Zu einem Theater gehören Requisiten: So zerren die Erdinger Wrestler für ihre Shows Klappstühle, Leitern, Stacheldraht oder Gitarren in den Ring. Sie haben sogar einen Sarg. Haas legt sich rein. Bei manchen Kämpfen wird der Verlierer im Sarg rausgetragen. Auch wenn alles Show ist: „Es gibt Sachen, die tun richtig weh“, weiß Haas. Und Verletzungen. Aber das gehört zum Showgeschäft.

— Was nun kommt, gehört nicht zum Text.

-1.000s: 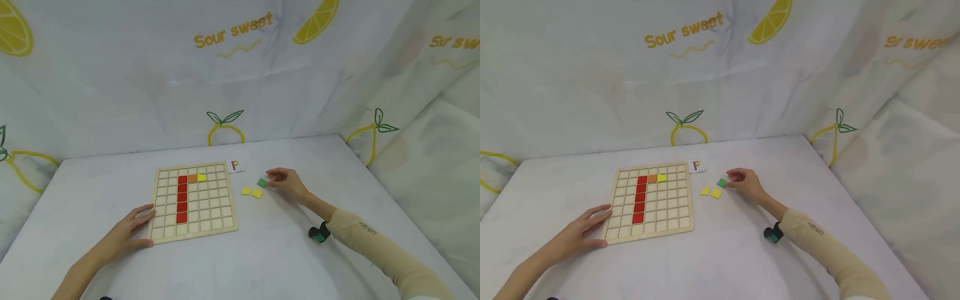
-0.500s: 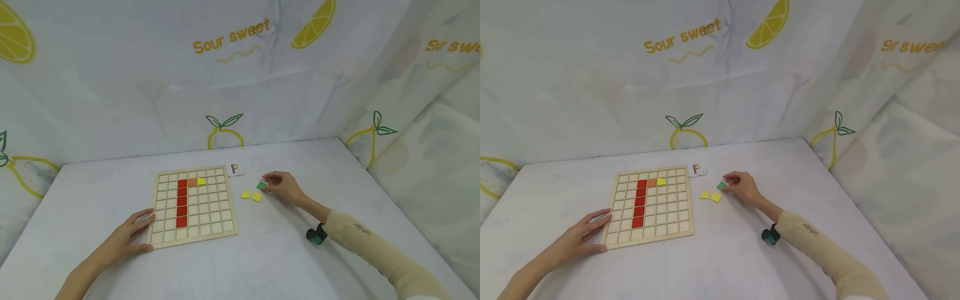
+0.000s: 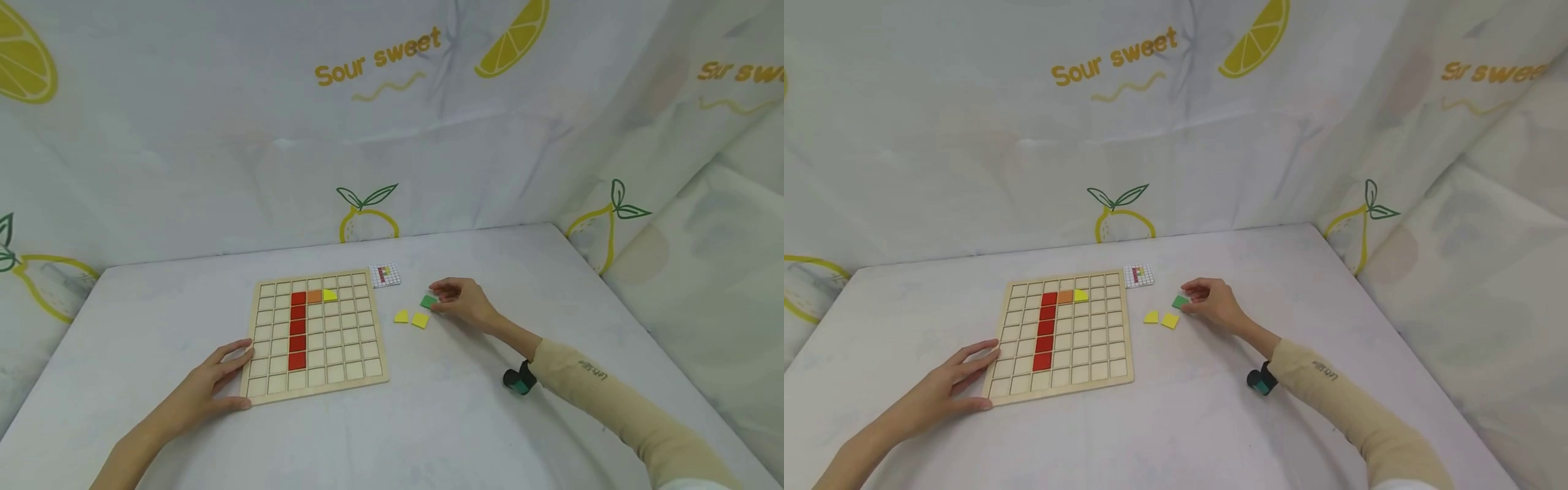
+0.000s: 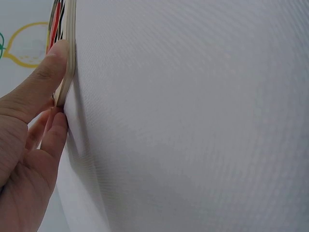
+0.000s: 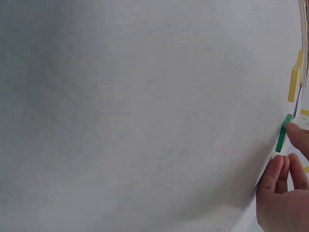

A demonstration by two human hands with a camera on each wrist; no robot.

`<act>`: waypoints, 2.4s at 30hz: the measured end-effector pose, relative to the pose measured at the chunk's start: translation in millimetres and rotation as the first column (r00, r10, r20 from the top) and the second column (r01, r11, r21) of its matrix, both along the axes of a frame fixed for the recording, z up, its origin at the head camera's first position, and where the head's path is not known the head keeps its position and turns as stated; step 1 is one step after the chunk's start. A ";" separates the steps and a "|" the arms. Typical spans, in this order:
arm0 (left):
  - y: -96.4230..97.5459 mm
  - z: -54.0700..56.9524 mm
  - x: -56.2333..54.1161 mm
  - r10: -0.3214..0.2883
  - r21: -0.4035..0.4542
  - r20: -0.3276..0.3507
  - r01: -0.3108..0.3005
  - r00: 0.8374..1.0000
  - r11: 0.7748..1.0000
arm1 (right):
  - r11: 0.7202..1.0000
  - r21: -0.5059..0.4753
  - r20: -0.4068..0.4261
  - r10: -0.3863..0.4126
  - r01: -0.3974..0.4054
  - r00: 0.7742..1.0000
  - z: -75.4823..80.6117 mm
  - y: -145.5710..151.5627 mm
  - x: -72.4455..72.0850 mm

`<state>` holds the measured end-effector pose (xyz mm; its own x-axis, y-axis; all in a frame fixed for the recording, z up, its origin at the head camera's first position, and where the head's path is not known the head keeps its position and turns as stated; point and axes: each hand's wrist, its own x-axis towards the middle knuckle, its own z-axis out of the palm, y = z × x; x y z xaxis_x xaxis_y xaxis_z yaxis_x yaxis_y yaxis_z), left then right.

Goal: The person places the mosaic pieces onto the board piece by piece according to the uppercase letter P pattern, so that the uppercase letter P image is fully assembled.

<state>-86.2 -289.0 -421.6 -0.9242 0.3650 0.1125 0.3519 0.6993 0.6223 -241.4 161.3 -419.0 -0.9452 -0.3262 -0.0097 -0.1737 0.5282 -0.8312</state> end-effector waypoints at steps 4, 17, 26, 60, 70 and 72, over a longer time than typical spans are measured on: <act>0.0 -0.1 -0.2 -0.016 0.027 -0.003 0.016 1.000 1.000 | 0.999 0.007 0.019 0.046 -0.046 0.999 1.2 5.7 -5.2; 0.4 2.2 0.0 -0.010 0.042 0.034 0.008 0.999 0.999 | 0.963 0.085 0.074 0.251 -0.257 0.965 4.1 19.0 -25.3; 0.3 1.4 0.3 -0.004 0.006 -0.001 0.005 1.000 1.000 | 0.947 0.112 0.019 0.301 -0.301 0.953 -1.6 17.9 -35.3; 0.4 2.0 -1.0 -0.003 -0.008 0.020 0.003 1.000 1.000 | 0.974 -0.154 0.220 0.199 -0.167 0.955 10.9 27.6 -11.1; -0.4 2.8 -1.0 -0.001 -0.011 0.015 0.001 1.000 1.000 | 0.980 -0.196 0.246 0.085 -0.036 0.965 25.4 4.4 10.3; -0.7 1.8 -1.0 0.003 -0.014 0.014 -0.003 1.000 1.000 | 0.980 -0.198 0.257 0.060 -0.008 0.965 27.9 0.5 13.2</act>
<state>-87.2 -289.7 -419.8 -0.9267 0.3637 0.0944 0.3412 0.7091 0.6170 -228.2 161.8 -391.0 -0.9066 -0.3780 -0.1877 0.0476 0.3502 -0.9355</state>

Schmerz ist bei Boris Pain, 1,88 Meter groß, 100 Kilo schwer, Programm. „Der Schmerz aus dem Süden“, lautet sein Spitzname. „Pain will cut you down“, steht auf seinen blauen Shorts. Grobe Übersetzung: „Pain wird dich umhauen.“ Mehr trägt der 26-Jährige aus Neufahrn bei Freising im Ring nicht. Früher spielte er den Guten. Dann verwandelte er sich in den Bösen. Damit fühlt er sich wohler. Das Wrestling ist für ihn mehr als ein Hobby: „Mein Ziel ist, davon leben zu können“, sagt er und stemmt Nikki Steel wie ein Brett über seinen Kopf. Die Zuschauer für sich zu gewinnen, ist dabei ein Schlüssel zum Erfolg. „Wenn sie einen umjubeln, ist es gut“, erklärt er. „Wenn sie einen ausbuhen, auch.“ Nicht beachtet zu werden, das ist der Schrecken aller Wrestler. Eine Männersoap braucht eben Publikum.